Wide-area observations of surface deformation in Mexican urban areas and geothermal fields using ENVISAT InSAR

2020 
There is an increasingly growing literature on the use of advanced multi-temporal Interferometric Synthetic Aperture Radar (InSAR) to monitor surface deformation with millimeter precision in urban and rural environments, including applications over wide areas spanning hundreds to thousands of square kilometers. In this work, we survey the eastern sector of the Trans-Mexican Volcanic Belt, extending from the state of Hidalgo, through Tlaxcala, Puebla and up to Veracruz, for a total of 19,000 km2. The surveyed area includes both the geothermal exploration site of the Acoculco caldera complex, and Los Humeros geothermal field, one of the largest geothermal exploitation sites of Mexico.
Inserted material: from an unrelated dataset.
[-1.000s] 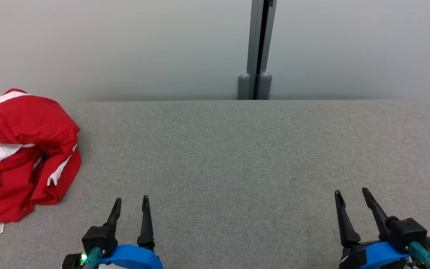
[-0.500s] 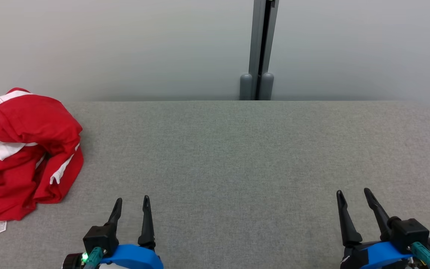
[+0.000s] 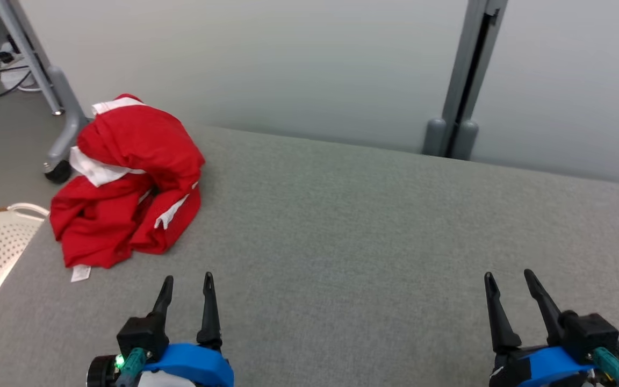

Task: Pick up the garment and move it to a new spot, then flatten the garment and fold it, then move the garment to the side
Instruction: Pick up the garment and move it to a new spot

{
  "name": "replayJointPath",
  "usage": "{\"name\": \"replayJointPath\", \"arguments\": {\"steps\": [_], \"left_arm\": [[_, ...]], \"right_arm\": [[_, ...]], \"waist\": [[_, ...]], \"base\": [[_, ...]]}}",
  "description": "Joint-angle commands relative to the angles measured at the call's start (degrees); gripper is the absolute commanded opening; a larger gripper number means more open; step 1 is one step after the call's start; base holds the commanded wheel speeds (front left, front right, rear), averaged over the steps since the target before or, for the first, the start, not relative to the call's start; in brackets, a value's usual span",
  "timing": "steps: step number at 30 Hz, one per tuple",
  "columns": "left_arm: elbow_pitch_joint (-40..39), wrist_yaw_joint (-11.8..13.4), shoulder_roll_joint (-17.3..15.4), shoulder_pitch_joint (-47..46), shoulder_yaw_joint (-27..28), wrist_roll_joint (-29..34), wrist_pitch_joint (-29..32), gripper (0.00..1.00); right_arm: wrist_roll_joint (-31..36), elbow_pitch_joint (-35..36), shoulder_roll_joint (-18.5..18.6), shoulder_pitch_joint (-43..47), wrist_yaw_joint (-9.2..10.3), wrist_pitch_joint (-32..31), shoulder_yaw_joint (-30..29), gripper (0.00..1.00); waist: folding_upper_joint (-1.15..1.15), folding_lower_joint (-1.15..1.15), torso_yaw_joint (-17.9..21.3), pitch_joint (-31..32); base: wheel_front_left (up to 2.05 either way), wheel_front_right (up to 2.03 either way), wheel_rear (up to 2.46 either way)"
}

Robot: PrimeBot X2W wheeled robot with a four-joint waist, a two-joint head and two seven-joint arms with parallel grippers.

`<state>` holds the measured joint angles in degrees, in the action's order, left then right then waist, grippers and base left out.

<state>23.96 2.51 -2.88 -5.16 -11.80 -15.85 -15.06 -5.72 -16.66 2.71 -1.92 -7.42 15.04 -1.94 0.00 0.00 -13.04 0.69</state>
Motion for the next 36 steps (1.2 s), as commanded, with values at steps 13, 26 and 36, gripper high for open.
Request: {"name": "replayJointPath", "arguments": {"steps": [13,26,36], "left_arm": [[-0.6,-0.5,0.0,-1.0,1.2,0.8,-0.2,1.00],[-6.0,-2.1,-2.5,-5.3,5.4,-1.2,-0.2,1.00],[-5.3,-4.4,-17.0,-27.4,10.9,-0.1,8.1,1.00]], "right_arm": [[-0.9,-0.1,0.3,-1.3,-0.13,0.2,1.1,1.00],[0.7,1.2,0.3,-2.9,-0.13,0.2,1.3,1.00],[2.8,2.4,0.3,-5.4,-0.13,0.2,1.0,1.00]], "waist": [[0.00,0.00,-10.1,-1.9],[0.00,0.00,-8.7,-5.0],[0.00,0.00,-2.6,-10.4]], "base": [[0.00,0.00,0.00],[0.00,0.00,0.00],[0.00,0.00,0.00]]}}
Using the multi-temporal Small BAseline Subset (SBAS) InSAR method, we process the whole ENVISAT Advanced SAR (ASAR) IS2 image archive acquired in 2003-2010. Estimated subsidence rates are as high as 3.1 cm/year within the region, and a number of land deformation hotspots are identified within the urban areas of Tulancingo, Tlaxcala and Apizaco, the Tecamachalco valley, as well as within Los Humeros caldera. The surveying of such a scientifically interesting test region provides a proof of concept on how to investigate natural and anthropogenic processes in urban and rural areas using big SAR datasets and InSAR methods.